完全には固定できません。多くの動詞には明確な傾向がありますが、実際の意志性は文脈によって変わることがあります。例えば「財布を忘れた」は通常、意図せず起きた出来事ですが、「嫌な記憶を忘れたい」では「忘れる」を話し手が達成したい状態として捉えているため、「〜たい」と自然に組み合わせられます。

「〜たい」は意志動詞にしか使えませんか?

典型的には「食べたい」「行きたい」「話したい」など、意志性のある行為とよく組み合わせられます。ただし、絶対的な制限ではありません。「分かりたい」「忘れたい」なども自然に使えます。こうした文では、本来は結果を表しやすい動詞を、話し手が「自分が達成したい状態」として捉えています。

「〜ために」と「〜ように」は意志性からどう判断すればいいですか?

「〜ために」は、前項を主体が直接設定し、実行しようとする目的として扱うことが多い表現です。例えば「留学するために勉強する」です。一方、目的用法の「〜ように」は、可能形、否定形、無意志性の高い結果などとよく組み合わせられます。「忘れないようにメモする」「聞き取れるように練習する」などが代表例です。ただし、これは便利な判断基準であり、実際には文全体の意味も確認する必要があります。

「〜ている」が「進行中」か「結果状態」かは、意志動詞/無意志動詞だけで判断できますか?

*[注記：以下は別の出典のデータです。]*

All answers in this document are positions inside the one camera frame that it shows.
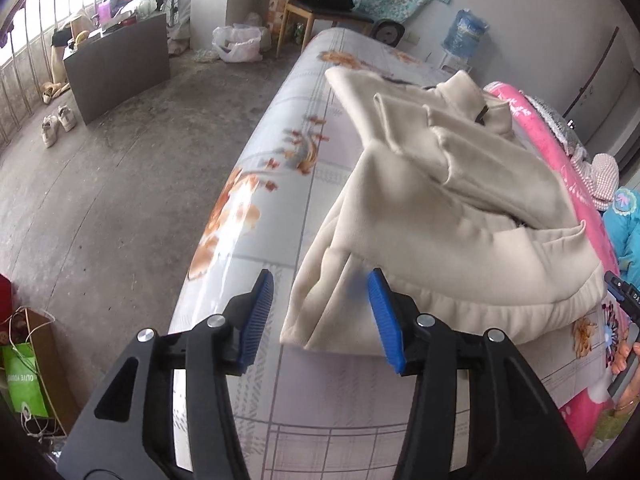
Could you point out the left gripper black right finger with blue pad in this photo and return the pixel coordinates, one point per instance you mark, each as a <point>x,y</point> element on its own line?
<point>515,429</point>

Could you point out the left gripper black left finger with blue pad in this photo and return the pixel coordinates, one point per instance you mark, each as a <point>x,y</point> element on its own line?
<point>125,429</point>

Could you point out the cream zip-up jacket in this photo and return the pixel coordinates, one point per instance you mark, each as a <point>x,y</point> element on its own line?
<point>477,230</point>

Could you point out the person's right hand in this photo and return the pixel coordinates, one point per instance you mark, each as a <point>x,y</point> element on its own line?
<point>626,394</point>

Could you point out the pink floral blanket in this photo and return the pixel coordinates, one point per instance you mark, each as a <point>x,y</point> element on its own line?
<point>584,410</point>

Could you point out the light blue garment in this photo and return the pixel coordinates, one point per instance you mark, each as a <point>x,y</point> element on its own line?
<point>622,223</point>

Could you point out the checked pink white cloth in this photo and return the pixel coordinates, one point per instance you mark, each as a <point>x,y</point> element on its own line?
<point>601,178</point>

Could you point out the green paper bag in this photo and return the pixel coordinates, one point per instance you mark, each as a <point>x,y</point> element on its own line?
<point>23,379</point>

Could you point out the grey patterned pillow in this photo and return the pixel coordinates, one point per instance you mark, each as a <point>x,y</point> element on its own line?
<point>565,135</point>

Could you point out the red paper bag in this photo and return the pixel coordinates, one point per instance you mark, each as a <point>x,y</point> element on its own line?
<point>6,299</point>

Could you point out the white water dispenser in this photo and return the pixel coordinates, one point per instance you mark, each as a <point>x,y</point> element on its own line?
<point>451,64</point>

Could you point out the blue water bottle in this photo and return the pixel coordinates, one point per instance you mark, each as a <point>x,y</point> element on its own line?
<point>465,34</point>

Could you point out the white shoe left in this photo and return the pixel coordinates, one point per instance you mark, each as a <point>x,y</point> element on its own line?
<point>49,130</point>

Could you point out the white shoe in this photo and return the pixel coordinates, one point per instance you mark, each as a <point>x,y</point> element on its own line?
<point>67,118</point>
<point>49,130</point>

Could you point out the white shoe right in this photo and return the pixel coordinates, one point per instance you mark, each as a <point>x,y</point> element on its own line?
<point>67,118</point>

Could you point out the black round fan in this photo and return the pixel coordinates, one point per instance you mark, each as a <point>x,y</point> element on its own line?
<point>387,32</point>

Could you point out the dark grey cabinet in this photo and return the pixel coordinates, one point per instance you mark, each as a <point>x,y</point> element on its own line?
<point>106,72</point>

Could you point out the white plastic bag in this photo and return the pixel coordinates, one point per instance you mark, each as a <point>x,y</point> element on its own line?
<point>237,44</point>

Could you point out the wooden chair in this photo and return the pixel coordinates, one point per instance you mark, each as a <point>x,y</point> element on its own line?
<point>336,11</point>

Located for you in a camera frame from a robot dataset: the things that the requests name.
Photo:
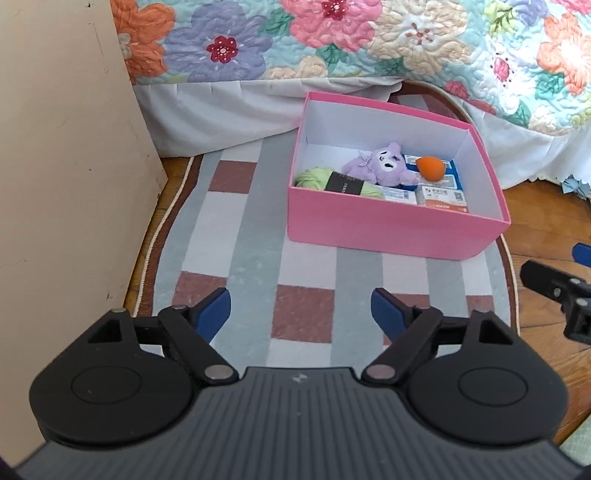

できません。「読んでいる」は読書という動作が進行中であることを表し、「ドアが開いている」はドアがすでに開いて、その状態が続いていることを表します。しかし「眼鏡をかけている」は、意志的な「かける」を使っていても、眼鏡を着用している結果状態を表します。「〜ている」を判断するときは、意志性だけでなく、その動詞が継続動作なのか、瞬間的な変化なのか、状態を表すのかも見る必要があります。